(Records excerpted from a collection)
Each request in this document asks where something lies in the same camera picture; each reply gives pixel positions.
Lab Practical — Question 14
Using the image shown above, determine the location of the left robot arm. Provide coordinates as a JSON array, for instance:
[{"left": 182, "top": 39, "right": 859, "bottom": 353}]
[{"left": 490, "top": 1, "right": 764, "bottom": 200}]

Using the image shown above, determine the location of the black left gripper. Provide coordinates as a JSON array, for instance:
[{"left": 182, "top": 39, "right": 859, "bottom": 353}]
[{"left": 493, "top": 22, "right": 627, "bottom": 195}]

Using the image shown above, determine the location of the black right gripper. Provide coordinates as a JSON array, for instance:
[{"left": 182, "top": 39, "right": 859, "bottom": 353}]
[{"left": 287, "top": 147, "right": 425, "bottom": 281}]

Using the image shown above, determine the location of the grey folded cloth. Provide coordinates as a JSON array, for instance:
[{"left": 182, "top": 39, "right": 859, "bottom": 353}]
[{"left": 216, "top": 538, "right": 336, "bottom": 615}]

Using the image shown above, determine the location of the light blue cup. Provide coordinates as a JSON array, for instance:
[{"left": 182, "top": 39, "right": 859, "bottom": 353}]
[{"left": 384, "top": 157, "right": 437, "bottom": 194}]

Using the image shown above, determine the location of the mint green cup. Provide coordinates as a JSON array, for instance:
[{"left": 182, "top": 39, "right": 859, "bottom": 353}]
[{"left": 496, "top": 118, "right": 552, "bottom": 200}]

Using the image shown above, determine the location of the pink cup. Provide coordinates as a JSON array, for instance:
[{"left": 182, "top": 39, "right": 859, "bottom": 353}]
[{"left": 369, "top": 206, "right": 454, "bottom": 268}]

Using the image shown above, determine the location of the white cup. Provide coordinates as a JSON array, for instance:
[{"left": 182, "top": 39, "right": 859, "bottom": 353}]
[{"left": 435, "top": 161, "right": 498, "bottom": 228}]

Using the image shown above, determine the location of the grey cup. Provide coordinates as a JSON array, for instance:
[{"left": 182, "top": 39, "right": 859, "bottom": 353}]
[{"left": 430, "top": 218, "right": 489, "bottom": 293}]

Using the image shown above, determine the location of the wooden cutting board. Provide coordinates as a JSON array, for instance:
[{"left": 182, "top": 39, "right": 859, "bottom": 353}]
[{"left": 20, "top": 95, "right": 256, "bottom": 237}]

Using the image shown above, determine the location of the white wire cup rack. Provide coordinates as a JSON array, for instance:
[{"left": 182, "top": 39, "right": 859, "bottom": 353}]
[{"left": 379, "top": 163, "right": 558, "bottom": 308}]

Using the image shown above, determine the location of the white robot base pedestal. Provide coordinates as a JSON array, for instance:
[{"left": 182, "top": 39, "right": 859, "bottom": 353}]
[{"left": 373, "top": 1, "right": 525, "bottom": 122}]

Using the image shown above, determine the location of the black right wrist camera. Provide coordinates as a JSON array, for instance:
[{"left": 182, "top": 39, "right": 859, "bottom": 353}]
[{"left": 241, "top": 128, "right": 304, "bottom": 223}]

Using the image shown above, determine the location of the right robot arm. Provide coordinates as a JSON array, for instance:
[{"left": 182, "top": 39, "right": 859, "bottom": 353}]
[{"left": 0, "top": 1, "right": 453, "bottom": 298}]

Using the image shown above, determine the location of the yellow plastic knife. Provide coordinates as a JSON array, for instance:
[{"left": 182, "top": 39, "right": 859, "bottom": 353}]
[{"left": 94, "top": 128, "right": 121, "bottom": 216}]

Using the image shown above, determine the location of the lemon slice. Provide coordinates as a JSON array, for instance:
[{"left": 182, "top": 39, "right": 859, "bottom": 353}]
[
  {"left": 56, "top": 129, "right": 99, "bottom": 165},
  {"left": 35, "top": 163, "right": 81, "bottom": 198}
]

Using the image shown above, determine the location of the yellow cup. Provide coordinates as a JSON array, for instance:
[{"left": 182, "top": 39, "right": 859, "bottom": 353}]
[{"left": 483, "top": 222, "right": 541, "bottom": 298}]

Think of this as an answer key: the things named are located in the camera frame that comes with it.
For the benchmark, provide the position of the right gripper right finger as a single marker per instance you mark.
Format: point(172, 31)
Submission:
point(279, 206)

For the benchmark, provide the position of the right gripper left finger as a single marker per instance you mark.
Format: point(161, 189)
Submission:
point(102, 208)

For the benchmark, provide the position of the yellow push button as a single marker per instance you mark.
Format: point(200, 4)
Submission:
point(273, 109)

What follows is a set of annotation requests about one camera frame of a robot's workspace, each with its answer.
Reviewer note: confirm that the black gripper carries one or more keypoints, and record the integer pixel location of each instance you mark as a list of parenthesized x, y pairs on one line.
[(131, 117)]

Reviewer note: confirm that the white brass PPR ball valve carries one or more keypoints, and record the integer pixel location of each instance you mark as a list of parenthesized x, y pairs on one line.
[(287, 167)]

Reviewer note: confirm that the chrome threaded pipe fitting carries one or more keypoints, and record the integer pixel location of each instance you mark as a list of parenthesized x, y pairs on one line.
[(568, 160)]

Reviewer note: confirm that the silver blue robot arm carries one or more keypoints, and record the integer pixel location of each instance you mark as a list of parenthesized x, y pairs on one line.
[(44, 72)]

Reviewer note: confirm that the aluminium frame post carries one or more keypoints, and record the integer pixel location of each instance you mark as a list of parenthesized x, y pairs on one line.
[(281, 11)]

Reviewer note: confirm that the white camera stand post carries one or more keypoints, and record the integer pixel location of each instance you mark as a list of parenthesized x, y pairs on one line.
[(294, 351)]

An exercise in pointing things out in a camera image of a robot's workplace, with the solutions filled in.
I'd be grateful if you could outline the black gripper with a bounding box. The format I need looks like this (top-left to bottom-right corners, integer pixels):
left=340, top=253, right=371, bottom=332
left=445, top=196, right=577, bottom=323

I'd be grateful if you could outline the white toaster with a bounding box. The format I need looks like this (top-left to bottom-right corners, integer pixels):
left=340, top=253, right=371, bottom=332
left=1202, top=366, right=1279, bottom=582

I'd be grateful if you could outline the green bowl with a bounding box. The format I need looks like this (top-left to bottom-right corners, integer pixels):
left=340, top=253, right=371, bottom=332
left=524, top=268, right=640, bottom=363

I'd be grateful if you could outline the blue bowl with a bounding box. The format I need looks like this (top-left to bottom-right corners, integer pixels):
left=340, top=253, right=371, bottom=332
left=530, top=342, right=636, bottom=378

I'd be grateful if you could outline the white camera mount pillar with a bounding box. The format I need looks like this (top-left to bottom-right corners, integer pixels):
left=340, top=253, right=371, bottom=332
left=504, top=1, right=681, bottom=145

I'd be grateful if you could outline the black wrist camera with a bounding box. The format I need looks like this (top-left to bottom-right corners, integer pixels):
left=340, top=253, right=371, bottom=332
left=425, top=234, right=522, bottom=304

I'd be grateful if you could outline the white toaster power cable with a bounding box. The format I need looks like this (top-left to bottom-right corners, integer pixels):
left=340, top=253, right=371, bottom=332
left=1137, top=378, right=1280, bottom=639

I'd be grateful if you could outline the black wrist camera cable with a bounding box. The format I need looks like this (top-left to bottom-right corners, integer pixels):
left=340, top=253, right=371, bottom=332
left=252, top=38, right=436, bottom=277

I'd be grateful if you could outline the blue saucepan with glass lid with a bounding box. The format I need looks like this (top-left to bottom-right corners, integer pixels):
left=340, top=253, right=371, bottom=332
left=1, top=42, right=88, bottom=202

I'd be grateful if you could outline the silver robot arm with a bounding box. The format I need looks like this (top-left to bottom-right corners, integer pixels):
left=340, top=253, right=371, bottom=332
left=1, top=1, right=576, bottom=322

(Work required)
Lines from the entries that contain the string "looks" are what must be copied.

(Solution)
I'd be grateful if you could outline the black gripper with a bounding box. The format I need looks like this (top-left to bottom-right corners, integer pixels):
I'd be grateful if you could outline the white toaster with a bounding box. The format I need looks like this (top-left to bottom-right corners, integer pixels):
I'd be grateful if you could outline the green bowl with a bounding box. The format I need looks like this (top-left to bottom-right corners, integer pixels):
I'd be grateful if you could outline the blue bowl with a bounding box. The format I need looks like this (top-left to bottom-right corners, integer pixels):
I'd be grateful if you could outline the white camera mount pillar with a bounding box. The format I need looks like this (top-left to bottom-right corners, integer pixels):
I'd be grateful if you could outline the black wrist camera with a bounding box. The format I need looks like this (top-left to bottom-right corners, integer pixels):
I'd be grateful if you could outline the white toaster power cable with a bounding box. The format I need looks like this (top-left to bottom-right corners, integer pixels):
I'd be grateful if you could outline the black wrist camera cable with a bounding box. The format I need looks like this (top-left to bottom-right corners, integer pixels):
I'd be grateful if you could outline the blue saucepan with glass lid with a bounding box. The format I need looks like this (top-left to bottom-right corners, integer pixels):
I'd be grateful if you could outline the silver robot arm with a bounding box. The format I need looks like this (top-left to bottom-right corners, integer pixels):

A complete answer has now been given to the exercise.